青年団リンク・地点『雌鳥の中のナイフ』を観に、小竹向原・アトリエ春風舎へ。演出は三浦基、脚本はデイヴィッド・ハロワー。
地点および三浦基氏は、舞台研究MLエウテルペで「三人姉妹」が話題となっていたこともあり、ぜひ一度観たいと思っていた。今回が初観劇である。
独特の台詞回し、観客に正対する身体性、性的アレゴリーとして機能する美術、テキストに対する知的な読解、そして、緊張感あふれる演出。これが噂の三浦演出か!と舌を巻いた。強烈なオリジナリティを発散しつつも、鈴木忠志から平田オリザに至るアングラ以降のパラダイムを正統的に踏まえ、また、おそらくはフランス留学によって習得したのだろうが、西洋の現代演劇に見られる洗練された美的センスをもじゅうぶんに吸収している。このままヨーロッパに持って行けば、オリエンタリズムの色眼鏡を抜きにして、正当な評価を得られるだろう。いやそれどころか、三浦氏は、本当の意味で海外の俳優を使いこなして世界水準の舞台を作ることができる、日本初の演出家となるかもしれない。京都に活動の拠点を移すそうだが、私も以前同じことを考えたことがあるから、その戦略の意味はよくわかる(勝手に想像しているだけだが)。私のような拙劣なオルガナイザーと違って失敗などせず、きっと彼は京都でうまくやるに違いない。正直言って、世代が近い日本の演出家の芝居で、これほど圧倒されたのは初めてのことである。こういう才能を育てることができた平田オリザ氏の懐の深さにも、ちょっと感心した。後進の育成は、アングラ世代の演劇人にはついぞできなかったことだから。
せっかくだから、雑誌「演劇人」の連載でも取り上げてみよう。批評家としては、これを取り上げないわけにはいかない。そこはフェアーに語ってみたいところである。
というわけで、この芝居を最大級に評価したうえで、ただ一演出家として、若干の違和感を覚えた点についても述べておきたい。私自身は、こういう明確な方法論に貫かれた芝居は、演出が前に出過ぎていて俳優の自由度が低いという感じがしてしまって(同じことは、チェルフィッチュの芝居や小鳥クロックワークの芝居でも感じたのだが)、別に否定などしないし実際観客としては楽しませてもらっているわけだが、自分の現場ではやるつもりがない。最近は「自分が俳優として参加したくなるような現場」を基準に据えている。そうなると、私の場合は俳優たちと共有できるスタンダードな方法論として、新劇的な演技術を使うしかなくなってしまうので、そのぶん新劇に迎合的に見えてしまうだろう。
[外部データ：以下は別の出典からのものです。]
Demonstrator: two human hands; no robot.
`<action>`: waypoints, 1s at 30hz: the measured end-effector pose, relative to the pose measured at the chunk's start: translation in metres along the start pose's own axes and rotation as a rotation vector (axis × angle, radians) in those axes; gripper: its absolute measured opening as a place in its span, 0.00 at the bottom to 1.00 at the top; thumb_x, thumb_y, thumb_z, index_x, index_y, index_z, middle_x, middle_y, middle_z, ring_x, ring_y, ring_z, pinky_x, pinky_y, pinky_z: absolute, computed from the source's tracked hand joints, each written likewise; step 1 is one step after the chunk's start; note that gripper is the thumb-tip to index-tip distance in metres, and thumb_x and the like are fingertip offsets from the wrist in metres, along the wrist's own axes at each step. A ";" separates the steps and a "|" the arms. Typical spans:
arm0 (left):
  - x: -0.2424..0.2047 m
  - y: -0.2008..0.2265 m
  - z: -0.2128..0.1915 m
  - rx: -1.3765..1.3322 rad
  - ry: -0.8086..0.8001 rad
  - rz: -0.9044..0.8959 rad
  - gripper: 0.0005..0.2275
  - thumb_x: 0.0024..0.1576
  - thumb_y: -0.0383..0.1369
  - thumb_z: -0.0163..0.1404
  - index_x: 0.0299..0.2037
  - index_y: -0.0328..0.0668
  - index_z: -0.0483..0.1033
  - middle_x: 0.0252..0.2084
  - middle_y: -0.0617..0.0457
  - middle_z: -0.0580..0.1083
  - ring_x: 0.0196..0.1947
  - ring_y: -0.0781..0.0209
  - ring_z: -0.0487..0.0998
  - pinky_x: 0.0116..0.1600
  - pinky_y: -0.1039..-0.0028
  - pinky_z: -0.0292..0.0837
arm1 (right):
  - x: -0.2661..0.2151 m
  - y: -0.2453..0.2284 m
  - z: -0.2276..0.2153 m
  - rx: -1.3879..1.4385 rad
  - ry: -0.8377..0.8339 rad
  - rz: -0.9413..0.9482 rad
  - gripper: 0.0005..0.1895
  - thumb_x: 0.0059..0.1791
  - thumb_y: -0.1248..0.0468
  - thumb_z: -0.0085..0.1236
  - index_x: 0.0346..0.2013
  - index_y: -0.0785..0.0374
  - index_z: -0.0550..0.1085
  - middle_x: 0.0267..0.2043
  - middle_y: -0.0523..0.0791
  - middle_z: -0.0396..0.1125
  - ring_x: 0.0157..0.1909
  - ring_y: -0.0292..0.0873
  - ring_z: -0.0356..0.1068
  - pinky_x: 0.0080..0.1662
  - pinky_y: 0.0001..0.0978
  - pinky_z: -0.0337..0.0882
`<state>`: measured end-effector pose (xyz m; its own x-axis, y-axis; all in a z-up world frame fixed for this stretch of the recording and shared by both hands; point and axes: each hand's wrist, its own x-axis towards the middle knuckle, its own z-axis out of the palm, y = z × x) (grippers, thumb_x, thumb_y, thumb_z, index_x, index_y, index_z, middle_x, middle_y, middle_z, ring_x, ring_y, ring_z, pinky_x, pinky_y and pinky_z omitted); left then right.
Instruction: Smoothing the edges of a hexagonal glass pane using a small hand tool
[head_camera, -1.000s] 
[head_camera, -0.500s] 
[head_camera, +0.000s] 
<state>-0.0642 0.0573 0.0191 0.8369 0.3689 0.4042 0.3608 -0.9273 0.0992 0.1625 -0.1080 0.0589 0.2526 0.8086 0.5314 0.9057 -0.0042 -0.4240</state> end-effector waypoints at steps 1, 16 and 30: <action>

まあ、最近の私は自分のテーマとして、50年代~60年代の新劇の最先鋭な部分を継承し、新劇対アングラの対立を止揚するという大風呂敷を広げているから、それでもいいのであるが。嫉妬も込みで、一応付け加えておく。
しかし、アングラ第2世代の演劇人である、故・岸田理生さんや、犯罪友の会の武田一度さんの演出には、アングラとしか形容しようのない方法論を貫いているにも関わらず、俳優の自由度が低いという印象は持たないのである。大したものだ。